Despite plans to relax the 75bps charge cap for UK auto-enrolment default funds, the UK’s DC market looks set to remain highly competitive on costs, and Munro acknowledges the need for “scalable alpha”. 

He welcomes the relaxation of the charge cap, believing UK workplace pensions are sold on a model that virtually guarantees that the least affluent in society are effectively limited to index fund investments – with no responsibility in the system for downside protection. “Wealthy people … [have] more diversified portfolios, and I just don’t think that’s fair.”

Diversification

Unlike some competitors in the DC space, such as Aviva Investors or Legal & General Investment Managers, Newton is not an originator of illiquid assets (having no hungry annuity book to feed with a pipeline of investments that could potentially be channelled to DC savers). 

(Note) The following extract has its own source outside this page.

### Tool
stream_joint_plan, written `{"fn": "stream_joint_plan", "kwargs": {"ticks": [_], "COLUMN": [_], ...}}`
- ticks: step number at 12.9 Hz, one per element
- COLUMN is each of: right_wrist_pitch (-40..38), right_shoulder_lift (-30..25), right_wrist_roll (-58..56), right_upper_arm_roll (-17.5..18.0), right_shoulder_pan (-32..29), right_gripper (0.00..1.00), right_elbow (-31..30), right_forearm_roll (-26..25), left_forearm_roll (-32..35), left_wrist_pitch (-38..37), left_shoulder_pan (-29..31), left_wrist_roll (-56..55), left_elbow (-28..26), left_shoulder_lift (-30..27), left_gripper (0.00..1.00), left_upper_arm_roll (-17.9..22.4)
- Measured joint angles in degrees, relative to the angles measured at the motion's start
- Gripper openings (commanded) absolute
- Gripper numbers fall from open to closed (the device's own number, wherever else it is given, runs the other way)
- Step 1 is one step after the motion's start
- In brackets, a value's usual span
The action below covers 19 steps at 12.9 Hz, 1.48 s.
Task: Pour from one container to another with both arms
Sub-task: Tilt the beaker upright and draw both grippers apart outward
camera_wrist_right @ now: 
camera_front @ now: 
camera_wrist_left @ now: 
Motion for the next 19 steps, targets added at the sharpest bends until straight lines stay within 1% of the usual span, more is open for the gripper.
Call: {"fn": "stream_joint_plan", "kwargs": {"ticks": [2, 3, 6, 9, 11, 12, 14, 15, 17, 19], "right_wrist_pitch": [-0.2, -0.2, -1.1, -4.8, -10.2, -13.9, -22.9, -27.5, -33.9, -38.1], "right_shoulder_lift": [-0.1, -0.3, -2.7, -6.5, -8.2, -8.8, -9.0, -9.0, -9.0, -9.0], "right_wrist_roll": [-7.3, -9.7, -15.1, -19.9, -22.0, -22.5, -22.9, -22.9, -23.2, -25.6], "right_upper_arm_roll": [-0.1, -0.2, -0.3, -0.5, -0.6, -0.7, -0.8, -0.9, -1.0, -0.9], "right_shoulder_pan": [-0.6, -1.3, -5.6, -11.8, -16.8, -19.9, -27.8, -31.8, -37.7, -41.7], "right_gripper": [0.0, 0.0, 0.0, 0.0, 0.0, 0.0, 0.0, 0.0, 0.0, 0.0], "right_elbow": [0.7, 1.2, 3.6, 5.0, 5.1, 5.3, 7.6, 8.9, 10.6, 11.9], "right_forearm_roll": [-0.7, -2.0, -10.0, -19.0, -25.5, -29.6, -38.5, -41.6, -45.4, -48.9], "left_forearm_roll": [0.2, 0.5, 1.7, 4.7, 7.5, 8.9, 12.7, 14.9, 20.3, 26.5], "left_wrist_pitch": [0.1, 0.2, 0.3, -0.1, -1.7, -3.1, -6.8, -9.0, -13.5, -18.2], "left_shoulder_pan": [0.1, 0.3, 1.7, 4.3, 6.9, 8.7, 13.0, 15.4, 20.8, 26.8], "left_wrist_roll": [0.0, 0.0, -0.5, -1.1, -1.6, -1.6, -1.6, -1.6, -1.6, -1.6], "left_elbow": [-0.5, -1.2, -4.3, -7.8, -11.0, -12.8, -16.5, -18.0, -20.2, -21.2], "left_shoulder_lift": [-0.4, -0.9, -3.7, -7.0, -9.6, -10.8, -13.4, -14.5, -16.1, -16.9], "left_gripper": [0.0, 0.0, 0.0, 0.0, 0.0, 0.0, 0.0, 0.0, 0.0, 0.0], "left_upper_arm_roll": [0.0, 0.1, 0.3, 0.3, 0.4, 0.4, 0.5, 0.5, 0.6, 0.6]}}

This means diversification from mainstream assets is limited, although the UK’s rich listed investment trust sector offers potential – in the case of one Newton strategy via UK offshore wind, music rights and an activist hedge fund.

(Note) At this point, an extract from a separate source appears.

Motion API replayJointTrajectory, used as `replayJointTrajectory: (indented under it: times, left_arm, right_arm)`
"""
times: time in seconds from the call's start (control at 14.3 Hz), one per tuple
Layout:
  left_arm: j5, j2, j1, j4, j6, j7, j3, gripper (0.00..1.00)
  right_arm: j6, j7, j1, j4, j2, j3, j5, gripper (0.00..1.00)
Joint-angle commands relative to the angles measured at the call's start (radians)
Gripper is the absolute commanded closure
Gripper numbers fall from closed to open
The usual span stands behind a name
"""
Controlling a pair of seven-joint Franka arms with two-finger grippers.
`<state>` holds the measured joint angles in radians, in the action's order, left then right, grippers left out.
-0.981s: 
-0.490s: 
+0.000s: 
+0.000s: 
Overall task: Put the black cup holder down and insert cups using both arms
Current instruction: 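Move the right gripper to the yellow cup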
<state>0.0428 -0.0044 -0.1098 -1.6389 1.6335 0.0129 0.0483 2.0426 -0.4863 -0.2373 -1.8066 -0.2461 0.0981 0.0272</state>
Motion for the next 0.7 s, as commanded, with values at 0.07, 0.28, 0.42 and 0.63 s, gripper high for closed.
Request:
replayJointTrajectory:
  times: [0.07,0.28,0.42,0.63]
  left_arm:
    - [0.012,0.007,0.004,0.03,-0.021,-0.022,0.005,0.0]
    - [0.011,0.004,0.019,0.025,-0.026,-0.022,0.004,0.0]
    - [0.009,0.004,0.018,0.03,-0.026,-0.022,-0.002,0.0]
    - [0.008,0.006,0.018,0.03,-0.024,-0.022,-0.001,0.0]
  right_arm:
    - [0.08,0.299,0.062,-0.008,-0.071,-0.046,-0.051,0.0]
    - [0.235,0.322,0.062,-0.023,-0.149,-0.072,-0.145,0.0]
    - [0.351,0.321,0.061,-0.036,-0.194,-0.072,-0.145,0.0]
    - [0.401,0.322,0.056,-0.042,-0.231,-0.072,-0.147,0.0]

Munro is sceptical of some areas of private markets, which he believes might offer UK pension scheme members exposure at the wrong moment. He is concerned about areas like private equity in particular, which do not offer a reliable income stream and where valuations may be stretched. He says: “I wouldn’t like them coming to DC customers at the wrong time, at the wrong price and on the wrong fee basis.

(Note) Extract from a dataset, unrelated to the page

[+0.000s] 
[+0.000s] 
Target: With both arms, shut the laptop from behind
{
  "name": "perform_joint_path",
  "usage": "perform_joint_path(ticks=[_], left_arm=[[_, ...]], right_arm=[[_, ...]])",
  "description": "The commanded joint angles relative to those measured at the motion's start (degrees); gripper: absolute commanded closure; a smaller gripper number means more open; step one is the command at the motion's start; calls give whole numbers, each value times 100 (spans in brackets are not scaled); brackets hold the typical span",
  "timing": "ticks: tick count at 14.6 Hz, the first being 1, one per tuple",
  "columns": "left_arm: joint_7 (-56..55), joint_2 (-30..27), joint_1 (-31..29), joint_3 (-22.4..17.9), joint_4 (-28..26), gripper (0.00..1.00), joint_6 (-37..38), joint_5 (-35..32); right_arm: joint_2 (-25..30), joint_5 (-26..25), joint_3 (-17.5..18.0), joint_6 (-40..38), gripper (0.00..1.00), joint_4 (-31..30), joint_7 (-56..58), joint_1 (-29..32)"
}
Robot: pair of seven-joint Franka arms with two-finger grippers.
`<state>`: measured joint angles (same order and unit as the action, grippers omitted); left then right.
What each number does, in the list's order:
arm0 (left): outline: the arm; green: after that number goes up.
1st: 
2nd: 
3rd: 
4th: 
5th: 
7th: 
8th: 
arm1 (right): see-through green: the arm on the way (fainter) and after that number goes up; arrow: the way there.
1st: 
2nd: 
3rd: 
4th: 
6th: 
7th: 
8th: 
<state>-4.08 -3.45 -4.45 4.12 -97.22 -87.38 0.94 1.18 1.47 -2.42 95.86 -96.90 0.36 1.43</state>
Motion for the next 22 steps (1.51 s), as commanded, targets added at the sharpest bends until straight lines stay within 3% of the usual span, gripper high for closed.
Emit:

“I think there’s quite a bubble in private assets and I wouldn’t want to see that foisted on a market that’s maybe not quite ready to deliver the scrutiny that’s necessary.”

Human intervention

Munro concludes that a combination of quant and human-based investment inputs give asset allocators an advantage, with the ability of human brain power to challenge and override the quant-based input. 

A case in point – and one which will no doubt enter the textbooks at some point – is the way in which static equity/bond index portfolios were not able to take interest rate risk into account at a time when all evidence was pointing to rising rates and bond portfolio volatility.

Munro says: “I think the circumstances where humans are more important, are at boundary conditions, points where markets are at an inflection, so it doesn’t surprise me that some of the quantitative strategies have not dealt as well with the change in direction of interest rates. 

“By definition, quantitative strategies look at the past and indices are ossification of the past as well. So all this passive money is essentially a bet that the future will look something like the past. I think it wasn’t that difficult for an informed human to see that interest rates were going to change direction.”

Whereas quant models take time to assess evidence, humans can spot the turning of the tide more easily – so by early 2022 it became clear that central banks were going to have difficulty controlling inflation, and that the future would not look like the recent past.

“I think that’s something humans can arrive at relatively quickly, where a quant model will need to gather the evidence. It will take time, and in that time when it’s reframing its view of the world you might be losing money because your bets are based on historic experience, which is not a good reliable guide to the future. 

“So the combination of humans and quantitative, which is what we now have, I think will be the secret to sustainable, long-term performance.”